Page numbers aren't the answer

There's a new pre-print paper called Pinpointing the problem: Providing page numbers for citations as a crucial part of open science by Leon Y. Xiao and Nick Ballou. It's a short, easily understandable paper, and well worth a read. I think I disagree with nearly all of its conclusions!

The main point, I agree with. Citing a whole paper is a lossy process. Saying "Smith, J (1963) Practical Time Travel, Gallifrey Press" is basically fine but it doesn't tell you where in the publication the bit is you're citing.

Xiao & Ballou contend that the answer is to add a page number to every citation. I think that's a simple solution - but almost always the wrong way to solve the problem.

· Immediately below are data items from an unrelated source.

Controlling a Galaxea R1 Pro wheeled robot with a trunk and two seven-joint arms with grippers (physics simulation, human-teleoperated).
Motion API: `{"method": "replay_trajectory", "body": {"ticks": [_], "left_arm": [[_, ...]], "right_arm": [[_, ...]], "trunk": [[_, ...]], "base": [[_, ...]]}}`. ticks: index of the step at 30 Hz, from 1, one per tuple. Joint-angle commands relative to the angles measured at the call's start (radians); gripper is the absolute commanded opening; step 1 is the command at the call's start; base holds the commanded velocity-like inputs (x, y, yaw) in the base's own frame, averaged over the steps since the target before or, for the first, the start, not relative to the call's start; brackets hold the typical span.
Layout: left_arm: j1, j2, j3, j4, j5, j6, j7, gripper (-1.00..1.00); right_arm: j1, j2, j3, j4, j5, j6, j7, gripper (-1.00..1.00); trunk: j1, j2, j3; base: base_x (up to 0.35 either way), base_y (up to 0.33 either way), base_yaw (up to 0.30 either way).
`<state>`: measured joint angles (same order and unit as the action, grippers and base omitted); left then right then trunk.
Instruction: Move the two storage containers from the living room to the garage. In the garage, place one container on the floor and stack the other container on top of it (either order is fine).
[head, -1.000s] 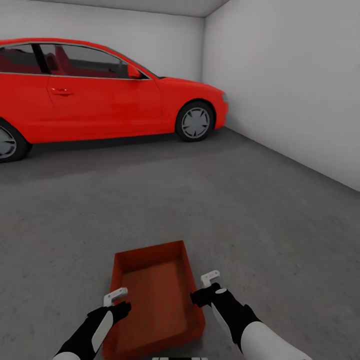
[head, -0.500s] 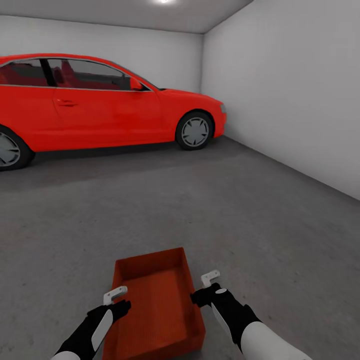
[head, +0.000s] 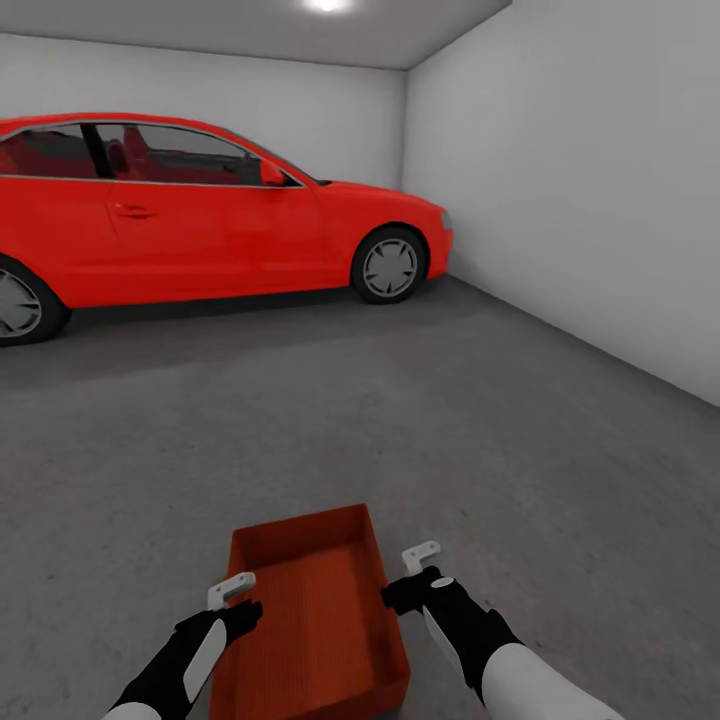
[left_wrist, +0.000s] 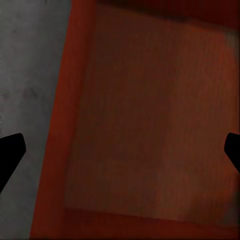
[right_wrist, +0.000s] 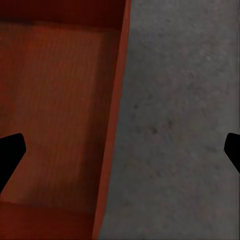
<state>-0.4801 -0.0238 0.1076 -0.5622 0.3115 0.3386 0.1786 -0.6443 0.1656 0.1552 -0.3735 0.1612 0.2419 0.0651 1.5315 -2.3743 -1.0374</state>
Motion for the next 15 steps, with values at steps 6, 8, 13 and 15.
{"method": "replay_trajectory", "body": {"ticks": [6, 8, 13, 15], "left_arm": [[0.0, -0.001, 0.003, -0.002, 0.011, 0.005, 0.005, 1.0], [0.0, -0.001, 0.003, -0.002, 0.011, 0.005, 0.005, 1.0], [0.0, -0.001, 0.003, -0.002, 0.011, 0.005, 0.005, 1.0], [0.0, -0.001, 0.003, -0.002, 0.011, 0.005, 0.005, 1.0]], "right_arm": [[0.0, 0.0, 0.001, -0.002, 0.011, 0.007, 0.004, 1.0], [0.0, 0.0, 0.001, -0.002, 0.011, 0.007, 0.004, 1.0], [0.0, 0.0, 0.001, -0.003, 0.011, 0.007, 0.004, 1.0], [0.0, -0.001, 0.001, -0.004, 0.011, 0.007, 0.004, 1.0]], "trunk": [[-0.023, 0.042, 0.018], [-0.031, 0.056, 0.024], [-0.05, 0.091, 0.04], [-0.058, 0.105, 0.046]], "base": [[0.0, 0.0, 0.0], [0.0, 0.0, 0.0], [0.0, 0.0, 0.0], [0.0, 0.0, 0.0]]}}
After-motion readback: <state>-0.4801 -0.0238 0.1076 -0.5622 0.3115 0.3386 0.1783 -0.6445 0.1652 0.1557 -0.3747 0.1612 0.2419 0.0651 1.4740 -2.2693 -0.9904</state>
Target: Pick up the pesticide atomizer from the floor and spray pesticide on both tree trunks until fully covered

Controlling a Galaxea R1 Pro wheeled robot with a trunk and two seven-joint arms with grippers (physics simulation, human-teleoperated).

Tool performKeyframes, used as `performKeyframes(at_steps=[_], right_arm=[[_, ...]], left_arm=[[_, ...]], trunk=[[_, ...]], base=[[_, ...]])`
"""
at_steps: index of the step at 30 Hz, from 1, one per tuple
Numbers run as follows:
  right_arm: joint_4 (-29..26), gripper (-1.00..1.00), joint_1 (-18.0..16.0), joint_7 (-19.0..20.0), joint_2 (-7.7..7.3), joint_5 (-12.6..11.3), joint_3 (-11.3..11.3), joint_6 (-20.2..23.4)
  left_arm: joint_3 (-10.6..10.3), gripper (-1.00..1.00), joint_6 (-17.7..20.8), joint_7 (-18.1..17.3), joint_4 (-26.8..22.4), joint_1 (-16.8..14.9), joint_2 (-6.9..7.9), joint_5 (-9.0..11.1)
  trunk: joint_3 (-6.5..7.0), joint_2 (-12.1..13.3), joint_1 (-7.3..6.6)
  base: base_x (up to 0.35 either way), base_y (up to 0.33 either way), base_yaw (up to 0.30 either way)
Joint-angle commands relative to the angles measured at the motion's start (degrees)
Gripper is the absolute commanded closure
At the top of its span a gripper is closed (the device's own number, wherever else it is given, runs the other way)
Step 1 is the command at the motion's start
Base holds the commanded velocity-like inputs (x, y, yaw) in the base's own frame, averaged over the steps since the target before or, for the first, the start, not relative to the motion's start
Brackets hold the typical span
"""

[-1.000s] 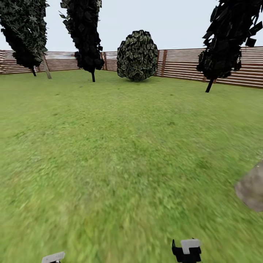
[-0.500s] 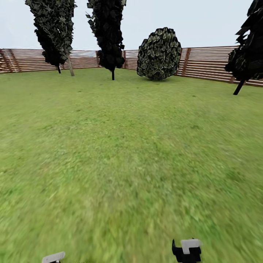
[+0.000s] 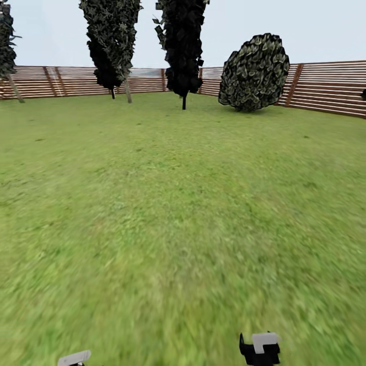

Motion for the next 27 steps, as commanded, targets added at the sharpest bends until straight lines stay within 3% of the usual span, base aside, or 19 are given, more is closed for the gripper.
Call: performKeyframes(at_steps=[1, 27], right_arm=[[0.07, -1.0, -0.04, -0.6, 0.0, 0.2, 0.45, 0.04], [0.07, -1.0, -0.04, -0.6, 0.0, 0.2, 0.45, 0.04]], left_arm=[[-0.34, 1.0, -0.13, -0.27, 0.04, -0.03, 0.01, 0.6], [-0.34, 1.0, -0.13, -0.27, 0.04, -0.03, -0.08, 0.6]], trunk=[[-0.08, -0.02, 0.0], [-1.01, -0.02, 0.0]], base=[[0.072, 0.299, 0.272], [0.003, 0.306, 0.272]])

Firstly, page numbers aren't stable. If you've got the large-print version of a paper, it will have a different page numbers than the regular print edition. Paperbacks and hardbacks have different numbers. The paper copy might be formatted differently from the digital copy.

Secondly, most modern documents simply don't have pages. Anything published as HTML / ePub won't have a page number. Page numbers are a skeuomorph in those contexts.

Finally, even if there is a stable page number - is that precise enough? A page may have several hundred words in multiple sections. Page numbers aren't granular.

I've ranted before about I consider Quoting Page Numbers from eBooks is Considered Harmful.

So what's the solution?

URl fragments!

A properly formatted document should be accessible by sub-section. For example:

That takes us to the paper we want, and straight to the anchor heading we're discussing. This also works with the obsolete PDF format.

Now, not all papers have the correct markup to do this. That's OK! We can cheat using Text Fragments. That allows us to link to the first instance of a specific string of text in a document. For example: the polarity of the neutron flow

I genuinely think both of those solutions make more sense than hoping that your reader has a copy of a paper in exactly the same format as you do.

One of the things I found most frustrating during my MSc was how... old fashioned academia was. PDFs with two column layouts, unreadable fonts, paywalled knowledge trapped in moribund formats. Let's try to drag it into the late 20th Century, eh?

12 thoughts on “Page numbers aren't the answer”

  1. @Edent Does this raise a more abstract question about the limits of specificity appropriate/allowable for certain types of citation?

    If I’m picking out a single statistic, then it might make sense to point to the last sentence of paragraph 3 under the ‘Results’ section heading.

    If I’m paraphrasing their findings, or describing concepts that required me to read most of the paper, then it’s messy, misleading and possibly disingenuous to pinpoint to their first or last mention.?

  2. says:

    @Edent I think your solution is creative. In graduate school (History) when digital was in its infancy, we used Turibian (sub-set of Chicago), and it had very precise rules (even including digital) for specifying editions and page numbers or date accessed.

    I was always surprised how other Humanities used MLA or some other guide because they were never as precise, and accountability and reproducibility are important.

    I have read science and math texts but never with a eye to footnotes (except for any that elaborated on the text) or citations because I wouldn't/couldn't attempt to verify or reproduce any of it.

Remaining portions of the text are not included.